Dimensions: 114 mm (height) x 135 mm (width) (plademaal)

Curator: So, here we have “Liggende ko,” or "Reclining Cow," an etching by Adriaen van de Velde from 1657. You know, for something over 350 years old, the condition is remarkable. Editor: She looks absolutely…zen. That's the immediate impression. A profound bovine serenity emanating from a little piece of paper. Amazing. Curator: An apt observation! Van de Velde’s works often capture tranquil pastoral scenes, idealizing the Dutch countryside and rural life. The cow itself is an ancient symbol - tied to themes of fertility, nourishment, and the maternal. What kind of cow do you think it is? Editor: It looks like one of those Dutch Belted cows to me… maybe? The face and the posture suggest it’s supremely unbothered, which resonates a bit today! But this etching… is it realism? The details of the musculature of the legs seems hyper-real, maybe bordering on satire... if that’s possible with cows.
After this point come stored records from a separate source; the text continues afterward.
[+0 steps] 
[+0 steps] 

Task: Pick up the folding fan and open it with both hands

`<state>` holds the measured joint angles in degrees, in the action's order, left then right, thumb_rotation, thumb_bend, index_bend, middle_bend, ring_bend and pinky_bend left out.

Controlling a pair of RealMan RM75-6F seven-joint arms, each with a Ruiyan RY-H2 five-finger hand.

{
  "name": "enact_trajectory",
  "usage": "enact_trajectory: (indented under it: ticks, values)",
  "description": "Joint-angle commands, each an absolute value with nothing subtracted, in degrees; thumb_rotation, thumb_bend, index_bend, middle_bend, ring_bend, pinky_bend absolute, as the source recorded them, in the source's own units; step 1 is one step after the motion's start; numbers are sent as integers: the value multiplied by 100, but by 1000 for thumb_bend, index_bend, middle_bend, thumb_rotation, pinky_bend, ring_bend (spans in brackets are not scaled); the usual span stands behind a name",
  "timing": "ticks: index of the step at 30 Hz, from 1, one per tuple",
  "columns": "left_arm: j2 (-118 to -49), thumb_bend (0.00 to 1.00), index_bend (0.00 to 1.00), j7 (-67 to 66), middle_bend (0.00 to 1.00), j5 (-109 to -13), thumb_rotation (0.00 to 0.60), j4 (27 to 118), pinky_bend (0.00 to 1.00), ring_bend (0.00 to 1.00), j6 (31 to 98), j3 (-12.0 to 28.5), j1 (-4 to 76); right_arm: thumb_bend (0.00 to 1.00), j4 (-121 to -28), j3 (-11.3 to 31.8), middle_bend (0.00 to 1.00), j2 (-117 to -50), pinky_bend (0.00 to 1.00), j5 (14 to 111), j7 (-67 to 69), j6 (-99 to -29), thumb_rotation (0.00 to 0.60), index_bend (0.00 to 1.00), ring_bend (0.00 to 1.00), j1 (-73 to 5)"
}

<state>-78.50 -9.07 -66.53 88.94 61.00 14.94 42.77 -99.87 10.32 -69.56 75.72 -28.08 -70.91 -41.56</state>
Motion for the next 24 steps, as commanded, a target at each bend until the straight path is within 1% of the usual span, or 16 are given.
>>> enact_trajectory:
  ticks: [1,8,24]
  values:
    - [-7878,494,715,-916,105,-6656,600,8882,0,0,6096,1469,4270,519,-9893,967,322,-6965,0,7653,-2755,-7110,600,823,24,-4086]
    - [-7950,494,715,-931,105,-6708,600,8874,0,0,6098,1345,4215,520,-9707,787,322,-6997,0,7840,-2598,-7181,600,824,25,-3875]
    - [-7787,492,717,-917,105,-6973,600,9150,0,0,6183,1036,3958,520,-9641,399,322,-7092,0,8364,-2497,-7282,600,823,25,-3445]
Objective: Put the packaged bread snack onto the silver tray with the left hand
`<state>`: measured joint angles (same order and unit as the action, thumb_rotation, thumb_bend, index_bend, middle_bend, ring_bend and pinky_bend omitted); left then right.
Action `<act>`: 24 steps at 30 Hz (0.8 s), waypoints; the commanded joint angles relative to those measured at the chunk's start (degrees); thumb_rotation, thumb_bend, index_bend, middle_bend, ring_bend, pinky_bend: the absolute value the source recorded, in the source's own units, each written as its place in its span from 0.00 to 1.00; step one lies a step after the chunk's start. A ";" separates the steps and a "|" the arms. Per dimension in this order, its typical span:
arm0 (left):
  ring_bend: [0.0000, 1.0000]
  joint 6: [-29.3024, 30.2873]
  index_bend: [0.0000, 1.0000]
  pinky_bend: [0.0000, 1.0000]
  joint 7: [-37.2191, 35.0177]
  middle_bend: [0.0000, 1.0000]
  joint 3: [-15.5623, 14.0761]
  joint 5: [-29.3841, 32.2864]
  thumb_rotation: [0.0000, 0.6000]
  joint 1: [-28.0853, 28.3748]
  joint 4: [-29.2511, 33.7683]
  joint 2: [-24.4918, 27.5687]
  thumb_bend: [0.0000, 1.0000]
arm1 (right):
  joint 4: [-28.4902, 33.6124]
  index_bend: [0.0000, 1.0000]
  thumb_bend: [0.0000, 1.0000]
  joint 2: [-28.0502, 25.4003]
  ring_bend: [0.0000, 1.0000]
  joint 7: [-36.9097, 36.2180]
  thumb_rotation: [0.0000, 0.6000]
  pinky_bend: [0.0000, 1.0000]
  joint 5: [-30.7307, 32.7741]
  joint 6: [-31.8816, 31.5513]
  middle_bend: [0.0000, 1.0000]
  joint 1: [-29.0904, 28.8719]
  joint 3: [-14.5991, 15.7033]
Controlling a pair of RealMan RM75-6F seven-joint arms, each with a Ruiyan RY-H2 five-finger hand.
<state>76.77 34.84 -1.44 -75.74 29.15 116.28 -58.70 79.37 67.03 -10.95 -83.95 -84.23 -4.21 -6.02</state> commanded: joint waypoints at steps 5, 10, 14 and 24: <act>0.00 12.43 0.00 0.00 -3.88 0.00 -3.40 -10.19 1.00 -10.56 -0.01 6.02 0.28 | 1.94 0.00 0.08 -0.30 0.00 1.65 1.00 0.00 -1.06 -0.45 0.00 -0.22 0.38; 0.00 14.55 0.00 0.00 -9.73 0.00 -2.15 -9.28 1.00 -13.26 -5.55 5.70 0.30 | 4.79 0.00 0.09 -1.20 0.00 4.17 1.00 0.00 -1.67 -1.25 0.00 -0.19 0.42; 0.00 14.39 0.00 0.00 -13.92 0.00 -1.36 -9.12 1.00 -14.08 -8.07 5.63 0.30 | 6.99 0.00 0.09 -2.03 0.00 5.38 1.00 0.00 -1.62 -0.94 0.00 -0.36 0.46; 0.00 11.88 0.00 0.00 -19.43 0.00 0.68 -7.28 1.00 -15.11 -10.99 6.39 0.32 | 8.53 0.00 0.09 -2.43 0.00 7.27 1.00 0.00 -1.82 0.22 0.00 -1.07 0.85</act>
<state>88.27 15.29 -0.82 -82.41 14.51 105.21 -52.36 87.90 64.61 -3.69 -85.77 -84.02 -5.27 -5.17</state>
Curator: Indeed! We see realism merging with the idyllic here. Notice how deliberately the artist presents the scene - carefully arranging the subject in a field bathed in a soft light, suggesting harmony between man and nature, domestic and wild. It evokes a certain feeling… Doesn't it trigger some ancient pastoral fantasy we all unconsciously carry within ourselves? A primal yearning for simple life? Editor: Absolutely, a postcard from some deeply nostalgic version of our collective psyche. But it also makes you consider that relationship. We expect the cow to serve some agricultural purpose, and this idealized representation smooths over the real labour that is entailed in the husbandry and that, for a painting from that period, this seems odd somehow. I get the "fantasy of return," but that always papers over uncomfortable facts, doesn’t it? Curator: An important point! We might say van de Velde unconsciously sets up a dynamic tension between symbolic representation and social realities in the pastoral tradition. That this becomes embedded within cultural memory and its projections of simpler, easier lives is also fascinating… Editor: Well, whether a symbol of a bucolic dream or something more subtly complicated, she's definitely holding my attention. Thank you. Curator: Agreed. Van de Velde managed to distill something essential about our enduring relationship with both the land, and this noble animal that persists, even now.